PROBLEM DESCRIPTION | Type out the data exactly as given. Skip any image.

DATA EXCERPT |
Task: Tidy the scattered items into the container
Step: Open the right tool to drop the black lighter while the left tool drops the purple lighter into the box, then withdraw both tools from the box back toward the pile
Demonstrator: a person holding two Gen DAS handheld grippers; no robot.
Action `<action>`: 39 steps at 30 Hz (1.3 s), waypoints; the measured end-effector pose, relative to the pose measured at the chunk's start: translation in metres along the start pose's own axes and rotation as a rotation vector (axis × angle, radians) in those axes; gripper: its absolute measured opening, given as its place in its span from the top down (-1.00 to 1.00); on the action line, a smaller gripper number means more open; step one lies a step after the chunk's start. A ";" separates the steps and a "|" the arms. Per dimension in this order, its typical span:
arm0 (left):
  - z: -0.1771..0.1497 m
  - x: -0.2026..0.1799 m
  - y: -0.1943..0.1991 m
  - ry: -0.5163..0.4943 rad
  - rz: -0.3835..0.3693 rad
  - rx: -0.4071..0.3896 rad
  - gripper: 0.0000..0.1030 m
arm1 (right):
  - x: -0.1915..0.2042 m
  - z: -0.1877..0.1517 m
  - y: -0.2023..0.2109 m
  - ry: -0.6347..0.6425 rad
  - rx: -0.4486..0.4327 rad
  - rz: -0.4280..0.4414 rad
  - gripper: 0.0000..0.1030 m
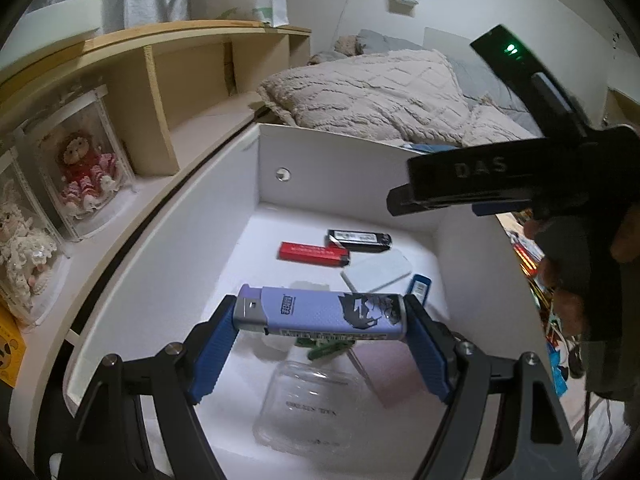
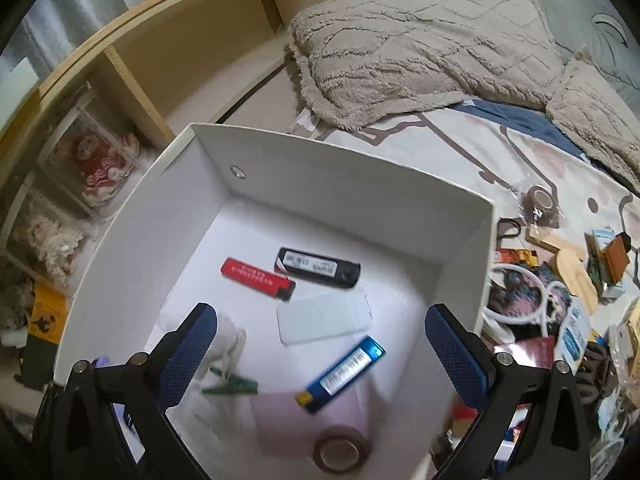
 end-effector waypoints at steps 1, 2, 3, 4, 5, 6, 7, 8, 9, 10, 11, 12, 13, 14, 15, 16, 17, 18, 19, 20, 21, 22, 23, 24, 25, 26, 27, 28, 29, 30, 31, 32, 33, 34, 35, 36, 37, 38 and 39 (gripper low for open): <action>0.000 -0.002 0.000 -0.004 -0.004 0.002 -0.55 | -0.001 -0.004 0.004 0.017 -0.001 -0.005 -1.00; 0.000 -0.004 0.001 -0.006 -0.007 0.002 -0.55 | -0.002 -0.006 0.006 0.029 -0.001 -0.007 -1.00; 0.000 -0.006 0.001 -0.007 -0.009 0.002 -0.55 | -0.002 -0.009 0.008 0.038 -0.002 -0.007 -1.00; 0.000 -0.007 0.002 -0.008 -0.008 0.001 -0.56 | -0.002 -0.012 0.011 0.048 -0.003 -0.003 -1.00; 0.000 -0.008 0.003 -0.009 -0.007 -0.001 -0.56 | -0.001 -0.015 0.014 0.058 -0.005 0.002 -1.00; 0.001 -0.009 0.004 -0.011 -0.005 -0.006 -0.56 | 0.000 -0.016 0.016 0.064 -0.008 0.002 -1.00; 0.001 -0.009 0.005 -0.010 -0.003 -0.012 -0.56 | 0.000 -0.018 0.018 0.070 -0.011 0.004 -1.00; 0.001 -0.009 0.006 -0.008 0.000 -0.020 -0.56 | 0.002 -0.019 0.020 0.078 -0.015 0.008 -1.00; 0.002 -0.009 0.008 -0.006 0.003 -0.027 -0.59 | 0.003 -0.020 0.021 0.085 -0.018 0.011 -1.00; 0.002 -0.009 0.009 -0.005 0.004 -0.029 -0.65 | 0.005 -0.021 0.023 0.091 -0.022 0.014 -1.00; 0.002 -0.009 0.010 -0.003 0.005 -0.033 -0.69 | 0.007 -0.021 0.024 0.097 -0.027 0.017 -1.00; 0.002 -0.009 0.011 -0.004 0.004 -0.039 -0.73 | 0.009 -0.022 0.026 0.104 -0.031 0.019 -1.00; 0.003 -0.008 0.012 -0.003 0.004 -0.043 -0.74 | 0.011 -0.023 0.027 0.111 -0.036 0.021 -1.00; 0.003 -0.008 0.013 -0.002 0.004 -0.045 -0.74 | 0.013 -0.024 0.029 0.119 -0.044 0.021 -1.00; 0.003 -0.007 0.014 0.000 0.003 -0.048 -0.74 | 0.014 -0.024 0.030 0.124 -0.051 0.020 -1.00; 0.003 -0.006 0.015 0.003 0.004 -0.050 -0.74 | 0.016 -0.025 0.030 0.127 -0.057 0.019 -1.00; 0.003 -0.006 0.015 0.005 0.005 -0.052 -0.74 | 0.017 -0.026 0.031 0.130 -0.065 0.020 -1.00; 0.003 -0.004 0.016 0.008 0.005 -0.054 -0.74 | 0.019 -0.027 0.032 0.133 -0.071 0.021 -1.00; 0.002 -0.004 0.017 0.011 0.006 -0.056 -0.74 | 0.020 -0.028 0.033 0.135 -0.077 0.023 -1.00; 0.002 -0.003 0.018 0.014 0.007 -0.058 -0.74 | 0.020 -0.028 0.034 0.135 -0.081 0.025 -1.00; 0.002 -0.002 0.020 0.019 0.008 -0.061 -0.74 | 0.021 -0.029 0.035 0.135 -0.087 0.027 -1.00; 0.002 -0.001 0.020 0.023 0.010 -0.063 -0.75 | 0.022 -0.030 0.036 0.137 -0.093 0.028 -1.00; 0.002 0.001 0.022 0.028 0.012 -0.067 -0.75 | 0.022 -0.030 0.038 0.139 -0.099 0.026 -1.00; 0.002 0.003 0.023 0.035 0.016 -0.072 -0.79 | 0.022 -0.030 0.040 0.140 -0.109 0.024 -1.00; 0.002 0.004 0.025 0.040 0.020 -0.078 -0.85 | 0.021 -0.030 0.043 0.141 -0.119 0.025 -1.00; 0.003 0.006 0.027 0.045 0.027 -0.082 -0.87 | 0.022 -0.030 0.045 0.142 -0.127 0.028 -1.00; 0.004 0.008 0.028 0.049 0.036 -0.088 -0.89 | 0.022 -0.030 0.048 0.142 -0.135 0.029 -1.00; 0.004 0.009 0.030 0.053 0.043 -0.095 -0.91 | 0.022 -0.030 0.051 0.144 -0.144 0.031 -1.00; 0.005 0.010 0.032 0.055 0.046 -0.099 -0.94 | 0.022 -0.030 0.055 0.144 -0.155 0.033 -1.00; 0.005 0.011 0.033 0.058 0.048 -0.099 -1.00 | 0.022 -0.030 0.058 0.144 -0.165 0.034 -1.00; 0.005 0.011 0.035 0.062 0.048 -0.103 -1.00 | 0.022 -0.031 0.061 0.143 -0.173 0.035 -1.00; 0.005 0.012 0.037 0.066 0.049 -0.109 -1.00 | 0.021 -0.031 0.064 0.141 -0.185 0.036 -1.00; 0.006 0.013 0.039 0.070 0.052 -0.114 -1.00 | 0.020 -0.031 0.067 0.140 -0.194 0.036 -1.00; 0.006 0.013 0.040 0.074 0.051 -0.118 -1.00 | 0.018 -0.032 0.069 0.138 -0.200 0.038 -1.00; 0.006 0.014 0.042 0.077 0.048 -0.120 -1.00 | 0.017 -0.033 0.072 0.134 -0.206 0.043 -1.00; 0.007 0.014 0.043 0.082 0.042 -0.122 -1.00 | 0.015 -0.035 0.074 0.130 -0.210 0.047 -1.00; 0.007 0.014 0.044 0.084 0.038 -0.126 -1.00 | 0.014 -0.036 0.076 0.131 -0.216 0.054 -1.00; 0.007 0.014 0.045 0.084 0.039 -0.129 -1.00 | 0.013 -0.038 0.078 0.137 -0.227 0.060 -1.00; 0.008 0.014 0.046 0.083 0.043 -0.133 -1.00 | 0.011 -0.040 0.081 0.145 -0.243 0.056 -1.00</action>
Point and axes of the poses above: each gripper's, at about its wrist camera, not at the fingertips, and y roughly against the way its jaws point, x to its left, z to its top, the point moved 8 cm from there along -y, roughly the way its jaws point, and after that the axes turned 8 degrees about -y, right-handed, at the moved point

OUTPUT OF THE TASK |
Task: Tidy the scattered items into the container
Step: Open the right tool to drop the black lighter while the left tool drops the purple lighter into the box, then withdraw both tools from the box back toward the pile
Demonstrator: a person holding two Gen DAS handheld grippers; no robot.
Action `<action>`: 39 steps at 30 Hz (1.3 s), waypoints; the measured end-effector pose, relative to the pose measured at the chunk's start: translation in metres along the start pose's own axes and rotation as a rotation vector (axis × angle, radians) in those axes; gripper: its absolute measured opening, given as its place in its span from the top down (-1.00 to 1.00); on the action line, a smaller gripper number means more open; step one lies a step after the chunk's start. A ";" separates the steps and a "|" the arms. Per dimension in this order, its typical span:
arm0 (left):
  - z: -0.1771..0.1497 m
  - x: -0.2026..0.1799 m
  - y: -0.1943..0.1991 m
  - ry: -0.5163..0.4943 rad
  - rz: -0.3835..0.3693 rad
  - rx: -0.4071..0.3896 rad
  - gripper: 0.0000..0.1030 m
arm1 (right):
  - x: -0.1915..0.2042 m
  - z: -0.1877..0.1517 m
  - y: -0.2023..0.2109 m
  - ry: -0.6347..0.6425 rad
  - rx: -0.4486..0.4327 rad
  - rz: -0.4280..0.4414 rad
  - gripper: 0.0000..0.1030 m
 end-effector waypoints at steps 1, 2, 3, 4, 5, 6, 7, 8, 9, 10, 11, 12, 13, 14, 15, 16, 17, 18, 19, 20, 21, 22, 23, 24, 25, 26, 27, 28, 29, 30, 31, 32, 33, 34, 35, 36, 37, 38 and 39 (gripper low for open): <action>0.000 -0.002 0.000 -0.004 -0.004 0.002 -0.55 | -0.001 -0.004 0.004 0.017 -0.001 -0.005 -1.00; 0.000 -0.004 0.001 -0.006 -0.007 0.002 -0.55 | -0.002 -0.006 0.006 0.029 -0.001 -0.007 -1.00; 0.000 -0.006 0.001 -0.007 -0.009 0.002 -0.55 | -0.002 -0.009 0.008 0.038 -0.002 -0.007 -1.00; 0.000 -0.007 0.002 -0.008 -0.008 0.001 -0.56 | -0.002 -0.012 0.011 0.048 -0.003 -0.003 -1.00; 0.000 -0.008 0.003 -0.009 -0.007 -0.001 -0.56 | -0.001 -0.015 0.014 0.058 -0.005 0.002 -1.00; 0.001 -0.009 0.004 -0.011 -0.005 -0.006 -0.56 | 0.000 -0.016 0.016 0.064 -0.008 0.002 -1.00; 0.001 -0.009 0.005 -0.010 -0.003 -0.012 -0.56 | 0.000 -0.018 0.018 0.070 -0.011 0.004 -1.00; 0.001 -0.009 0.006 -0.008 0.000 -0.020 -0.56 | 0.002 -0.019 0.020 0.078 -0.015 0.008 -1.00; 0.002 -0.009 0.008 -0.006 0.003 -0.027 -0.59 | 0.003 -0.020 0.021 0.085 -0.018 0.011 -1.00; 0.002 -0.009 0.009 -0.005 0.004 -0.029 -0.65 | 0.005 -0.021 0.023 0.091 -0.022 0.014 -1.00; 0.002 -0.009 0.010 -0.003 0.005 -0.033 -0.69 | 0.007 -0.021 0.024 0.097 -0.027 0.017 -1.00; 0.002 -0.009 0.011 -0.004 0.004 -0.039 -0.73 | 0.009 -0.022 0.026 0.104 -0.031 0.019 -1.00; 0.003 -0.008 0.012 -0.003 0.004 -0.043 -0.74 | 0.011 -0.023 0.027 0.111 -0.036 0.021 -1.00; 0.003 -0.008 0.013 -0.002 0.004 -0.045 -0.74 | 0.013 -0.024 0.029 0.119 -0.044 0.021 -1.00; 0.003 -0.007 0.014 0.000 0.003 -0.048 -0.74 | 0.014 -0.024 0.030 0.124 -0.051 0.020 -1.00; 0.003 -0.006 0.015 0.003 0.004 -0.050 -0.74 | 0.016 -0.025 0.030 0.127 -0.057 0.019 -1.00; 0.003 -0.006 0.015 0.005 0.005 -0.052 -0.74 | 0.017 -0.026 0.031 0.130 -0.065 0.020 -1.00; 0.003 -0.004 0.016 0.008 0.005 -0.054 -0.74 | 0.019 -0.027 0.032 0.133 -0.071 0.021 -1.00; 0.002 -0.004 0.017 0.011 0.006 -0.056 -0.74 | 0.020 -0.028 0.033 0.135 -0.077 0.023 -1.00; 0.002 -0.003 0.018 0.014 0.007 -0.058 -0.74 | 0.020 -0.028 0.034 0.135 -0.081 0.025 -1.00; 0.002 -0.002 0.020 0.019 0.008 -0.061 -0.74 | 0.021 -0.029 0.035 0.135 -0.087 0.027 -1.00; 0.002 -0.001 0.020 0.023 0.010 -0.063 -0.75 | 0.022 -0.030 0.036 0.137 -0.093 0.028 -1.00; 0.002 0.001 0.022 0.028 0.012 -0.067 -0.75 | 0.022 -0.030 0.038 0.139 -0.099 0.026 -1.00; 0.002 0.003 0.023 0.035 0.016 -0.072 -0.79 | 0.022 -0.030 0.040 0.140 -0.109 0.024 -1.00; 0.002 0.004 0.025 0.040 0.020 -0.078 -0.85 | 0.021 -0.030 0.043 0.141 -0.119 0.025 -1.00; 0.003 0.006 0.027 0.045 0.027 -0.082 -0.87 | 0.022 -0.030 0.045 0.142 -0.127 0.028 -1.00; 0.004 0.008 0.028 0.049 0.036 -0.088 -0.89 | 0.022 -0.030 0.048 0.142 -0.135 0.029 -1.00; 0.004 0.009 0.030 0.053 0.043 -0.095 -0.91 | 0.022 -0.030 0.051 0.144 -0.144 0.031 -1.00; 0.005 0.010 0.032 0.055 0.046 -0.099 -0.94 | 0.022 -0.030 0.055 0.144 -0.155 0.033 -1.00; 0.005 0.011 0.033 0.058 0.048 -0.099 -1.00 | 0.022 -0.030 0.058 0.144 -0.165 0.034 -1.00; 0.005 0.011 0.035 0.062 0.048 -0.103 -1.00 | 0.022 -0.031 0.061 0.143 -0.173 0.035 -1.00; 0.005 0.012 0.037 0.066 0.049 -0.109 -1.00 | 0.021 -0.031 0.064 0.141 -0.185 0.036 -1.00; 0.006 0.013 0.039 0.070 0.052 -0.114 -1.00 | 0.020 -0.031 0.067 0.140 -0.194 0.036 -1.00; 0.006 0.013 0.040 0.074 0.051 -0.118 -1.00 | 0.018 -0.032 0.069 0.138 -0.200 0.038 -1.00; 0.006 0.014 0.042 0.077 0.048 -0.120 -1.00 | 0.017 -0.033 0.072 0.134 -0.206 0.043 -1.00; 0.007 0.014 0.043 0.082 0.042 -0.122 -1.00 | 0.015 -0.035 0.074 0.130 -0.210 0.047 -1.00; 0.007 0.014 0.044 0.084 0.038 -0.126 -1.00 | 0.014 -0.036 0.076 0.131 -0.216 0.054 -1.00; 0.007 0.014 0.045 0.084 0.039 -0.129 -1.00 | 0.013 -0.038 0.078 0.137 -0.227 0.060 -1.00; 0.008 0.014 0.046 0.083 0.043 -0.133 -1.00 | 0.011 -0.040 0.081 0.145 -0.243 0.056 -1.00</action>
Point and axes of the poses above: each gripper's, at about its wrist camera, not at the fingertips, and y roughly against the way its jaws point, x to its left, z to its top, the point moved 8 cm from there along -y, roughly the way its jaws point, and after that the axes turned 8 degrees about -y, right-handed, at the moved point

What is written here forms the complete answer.